Singing songs over coffee cups, trancing in the gloom,

Reading Nietzsche in a darkening room, Lord how it gets you down.

I wish I were a rolling wave approaching a winter shore

Where the moon consecrated the blood as the spay hits a windowpane.

Playing fool with the troubadours, laughing in an empty space.

Changing masks in a burning glass with a rigid facility.

I wish I were a scented breeze along a garden path

Where ladies parade and sing my praise, feed swans on a silver lake.

Dreaming down in the Southland, poised beneath a frozen wave,

At the carnival of Babel lost the voice to struggle through.

I wish I were a nomad fire scorching a frosty plain

Where shadows dance as fire, a lance, keeps at bay night again.

Sailing in through the spice-lands, watching as the curve fell north,

Under the shadow of Krakatoa, held my breath until we passed.

I wish I were a high peak scraping holes in heaven’s floor,

Sun above and clouds below, surrounded by prayers and poems.

But I go back. A week on Rathlin does me. I can’t be Joyce or Singe./No, perhaps for me, naiveté, domesticity, and, yes, verbosity,/Is as close to high art as I will get. We meet, my wife and I:/She cries a bit, and so do I- not the stern stuff of heroes made./Walking back to my room, resuming the life I left before,/I feel a dislocation and try to type the ghosts away:/

It seems so strange, after days and days away,

To come back- as to a scene of murder.

First the slow survey. You recognise a pile

Of papers, written on and once sufficient

To hold at bay what you have since become.

It seems so strange, after days and days away.

My forensic skill increases- to read the clues,

Discarded whistles, mute bouzoukis, flaccid

Bodhran, banjos, bones, and my guitars

Lie scattered in the room to which I come

To try to re-establish lost communion.

And can it be repaired, so much hope

For this one, last throw?

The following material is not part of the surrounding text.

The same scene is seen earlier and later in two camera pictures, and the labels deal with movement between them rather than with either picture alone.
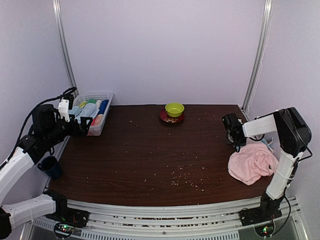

Driven back

Impacted, retreating like a stone before a flood

And even the ossified heart sends out its signals

Help help help help help help help help.

And so, my life goes on. The dole-man’s been, has to know/The reason why I haven’t signed. I’ll tell a lie tomorrow./And reaching for my Russell, read again that magic prose/Made for dunderheads like me- explaining Western thought./Then, taking down the Tao Te Ching, I read my favourite passages/And from them both I gain, once more, a reason why I write my poems:

Any way may lead to no end:

No way may lead to the One.

In the room a pale electric glow

Allows the cursory pen

To lead the line, direct the flow

Wherein a poem or tale is spun.

Further into darkness spinning round

Begins the night squalls

The table shakes

The words are written down

The house shakes

The wind is at the walls.

I climb the stairs, I’m tired now. My wife is sleeping in the/Other bed- no chance of her joining me tonight. I look in on the/Kids. Yes, they’re both asleep- I wonder: did they miss me?/But sleep won’t come just yet. I reach beneath the bed and/Set down random thoughts on the pad I always keep there. A cat/Cries, and the gibbous moon outside inspires a nocturne:/

The cat outside my midnight window

Rubs the moon  Rubs the moon

This book of poems beside my pillow

Filled with gloom Filled with gloom

My wife beside me breathing

Over there Over there

My eyes inside their sockets seeing

All so bare All so bare

The light off now and late-night thoughts: a tune swirls in my/Head. And round it goes. Words come. I compose sometimes like this./And tomorrow? Well, I suppose I’ll wake late as usual- no work./And try to hold myself together with words and songs. I have it/Now. The words won’t go away, or the tune. The advantages of being/Simple, I suppose. And tomorrow? Tomorrow I’ll make the living poetry:

Don’t shed a tear for me, Mr Brown,

I’m on my knees, I’m almost off the ground.

I’m on my way back up to a life

That you won’t blight

Send back the wreath if you can.

I read your sister’s poems on the lawn,

Down by the gasworks sang songs of your son.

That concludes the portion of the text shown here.